What to do:
Without copying any picture, return all lines below exactly.

================================

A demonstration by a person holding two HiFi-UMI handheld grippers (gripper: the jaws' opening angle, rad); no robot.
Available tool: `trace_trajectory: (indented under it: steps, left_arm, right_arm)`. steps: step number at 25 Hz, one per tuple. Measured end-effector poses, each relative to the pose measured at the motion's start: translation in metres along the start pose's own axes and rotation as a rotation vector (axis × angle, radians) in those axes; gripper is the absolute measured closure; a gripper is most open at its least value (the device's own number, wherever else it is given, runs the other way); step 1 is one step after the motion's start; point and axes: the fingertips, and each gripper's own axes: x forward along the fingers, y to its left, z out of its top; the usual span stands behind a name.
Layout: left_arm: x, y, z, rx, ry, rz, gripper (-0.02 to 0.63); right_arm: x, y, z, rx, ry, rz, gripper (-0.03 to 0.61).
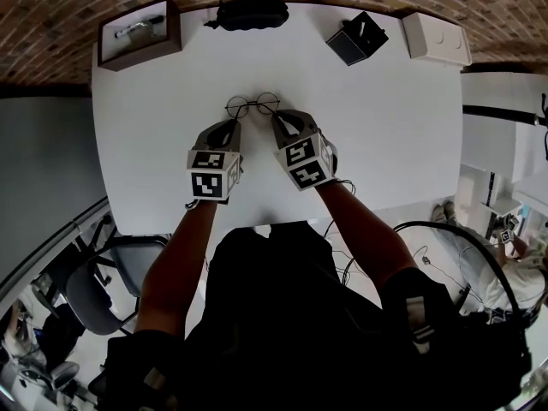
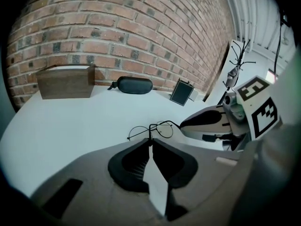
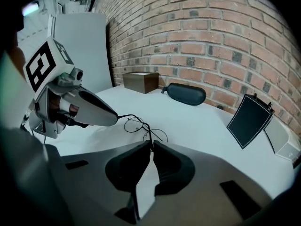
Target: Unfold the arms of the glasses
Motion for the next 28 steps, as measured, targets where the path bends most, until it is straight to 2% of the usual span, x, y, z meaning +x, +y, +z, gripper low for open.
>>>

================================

Task answer:
A demonstration by a person holding two HiFi-UMI handheld grippers (gripper: the jaws' opening angle, rad); no robot.
Available tool: `trace_trajectory: (indented under it: steps, left_arm, right_arm)`. steps: step number at 25 Hz, one per tuple. Measured end-effector poses, each relative to the pose measured at the motion's start: translation in metres along the start pose's own axes and rotation as a rotation vector (axis × angle, radians) in those axes; gripper is the absolute measured closure; a gripper is most open at its least value (the device's own number, wherever else it is given, runs the other way); step 1 is one step after the motion's start; point and axes: the fingertips, and each gripper's own axes: x forward along the fingers, y to its left, z out of its top; the usual span stands behind a name.
Layout: left_arm: x, y, z, rx, ry, rz, gripper (-0.02 to 0.63); right_arm: x, y, z, rx, ry, rz, gripper (-0.03 to 0.61).
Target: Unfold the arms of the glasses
Motion for the next 28 steps, as measured, targets where the path bends most, until it is straight to 2% of the usual span, x, y, z meaning +x, +y, +z, gripper low for open.
>>>

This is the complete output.